Even had he known about Moses' innuendos, however, Singstad did not possess the entree to La Guardia that would have enabled him to disprove them, and the Mayor, racing around the country as national civil defense head, had no time to spend learning the truth for himself. Mayoral memos began to display marked irritation with the Tunnel Authority.
And then Moses was presented with even juicier grist for his mill.
Try as they would, his bloodhounds had not been able to come up with even a hint of wrongdoing by Singstad. But in 1941 someone did bring to Moses a hint of wrongdoing by Singstad's brother-in-law—and that was all Moses needed.
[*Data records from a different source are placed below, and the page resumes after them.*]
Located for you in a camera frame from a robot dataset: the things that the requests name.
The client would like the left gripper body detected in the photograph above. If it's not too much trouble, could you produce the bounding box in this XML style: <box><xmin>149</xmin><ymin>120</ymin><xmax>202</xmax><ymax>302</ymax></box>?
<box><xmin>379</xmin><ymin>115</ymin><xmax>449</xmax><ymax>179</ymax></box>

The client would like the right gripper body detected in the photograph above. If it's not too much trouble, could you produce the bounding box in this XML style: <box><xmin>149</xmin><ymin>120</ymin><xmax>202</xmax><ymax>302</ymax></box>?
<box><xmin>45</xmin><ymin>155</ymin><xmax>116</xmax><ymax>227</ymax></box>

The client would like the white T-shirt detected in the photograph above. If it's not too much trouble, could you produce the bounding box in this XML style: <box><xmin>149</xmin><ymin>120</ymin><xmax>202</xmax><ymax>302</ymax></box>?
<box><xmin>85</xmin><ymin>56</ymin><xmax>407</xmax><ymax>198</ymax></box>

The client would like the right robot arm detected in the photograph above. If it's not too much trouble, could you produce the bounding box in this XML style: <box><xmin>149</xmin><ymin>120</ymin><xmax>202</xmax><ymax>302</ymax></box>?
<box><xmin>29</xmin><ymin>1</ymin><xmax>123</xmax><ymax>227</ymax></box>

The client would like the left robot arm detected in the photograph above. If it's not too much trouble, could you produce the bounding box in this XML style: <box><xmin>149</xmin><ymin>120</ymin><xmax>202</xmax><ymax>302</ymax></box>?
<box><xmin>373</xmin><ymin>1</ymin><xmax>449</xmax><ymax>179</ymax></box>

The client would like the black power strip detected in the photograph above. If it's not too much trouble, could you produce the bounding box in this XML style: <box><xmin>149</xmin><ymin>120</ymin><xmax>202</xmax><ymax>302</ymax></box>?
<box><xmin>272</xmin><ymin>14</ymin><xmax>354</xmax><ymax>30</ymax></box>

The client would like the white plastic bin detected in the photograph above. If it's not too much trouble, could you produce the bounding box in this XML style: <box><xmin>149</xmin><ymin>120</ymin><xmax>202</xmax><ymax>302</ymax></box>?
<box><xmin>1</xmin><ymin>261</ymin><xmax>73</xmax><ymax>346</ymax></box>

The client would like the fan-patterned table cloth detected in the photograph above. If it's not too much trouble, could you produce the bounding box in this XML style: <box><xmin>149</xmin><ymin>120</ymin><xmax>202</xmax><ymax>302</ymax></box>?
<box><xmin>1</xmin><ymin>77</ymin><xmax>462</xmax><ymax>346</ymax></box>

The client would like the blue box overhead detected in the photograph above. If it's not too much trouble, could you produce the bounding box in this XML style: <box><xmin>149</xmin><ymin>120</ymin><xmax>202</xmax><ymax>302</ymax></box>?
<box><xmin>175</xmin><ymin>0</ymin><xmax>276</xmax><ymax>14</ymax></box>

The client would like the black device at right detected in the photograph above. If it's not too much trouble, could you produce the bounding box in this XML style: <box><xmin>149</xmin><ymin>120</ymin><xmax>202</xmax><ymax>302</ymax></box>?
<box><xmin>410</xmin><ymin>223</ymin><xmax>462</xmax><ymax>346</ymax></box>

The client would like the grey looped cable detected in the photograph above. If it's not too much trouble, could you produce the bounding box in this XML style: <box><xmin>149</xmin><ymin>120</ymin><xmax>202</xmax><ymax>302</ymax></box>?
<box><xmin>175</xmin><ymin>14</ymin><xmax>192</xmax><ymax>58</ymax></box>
Twelve years before, while the Port Authority, for which Singstad was then chief consulting engineer, was considering plans for the Manhattan entrance plaza of the Lincoln Tunnel, the brother-in-law had purchased eight tenements in the area finally selected. Singstad swore that he had no financial interest in the purchase, that he had never heard of the purchase until after it was completed, that when he had learned about it—during a casual conversation—he had violently disapproved, and in fact had forced his brother-in-law to reduce his asking price from $365,000 to $165,000. The conclusive piece of evidence, to an impartial observer, may have been the fact that Singstad did not want the plaza located in the area in which his brother-in-law's tenements were located; his recommendation, for which he fought for two years, would have left them uncondemned—and his brother-in-law with no profit at all. The tenements were condemned only because the Authority overruled Singstad and decided to locate the plaza where its chief engineer, Othmar H. Ammann, wanted it. Two intensive investigations —one by the Port Authority, one by the Tunnel Authority—turned up not a single piece of evidence to prove that the peppery little Norwegian's statements were anything less than completely true. The single damaging fact was his failure to tell the Port Authority when he learned his brother-in-law owned the property, and, says Windels, his attorney, the engineer had a reason for not telling: "He was afraid that someone like Moses would find out and smear him with it."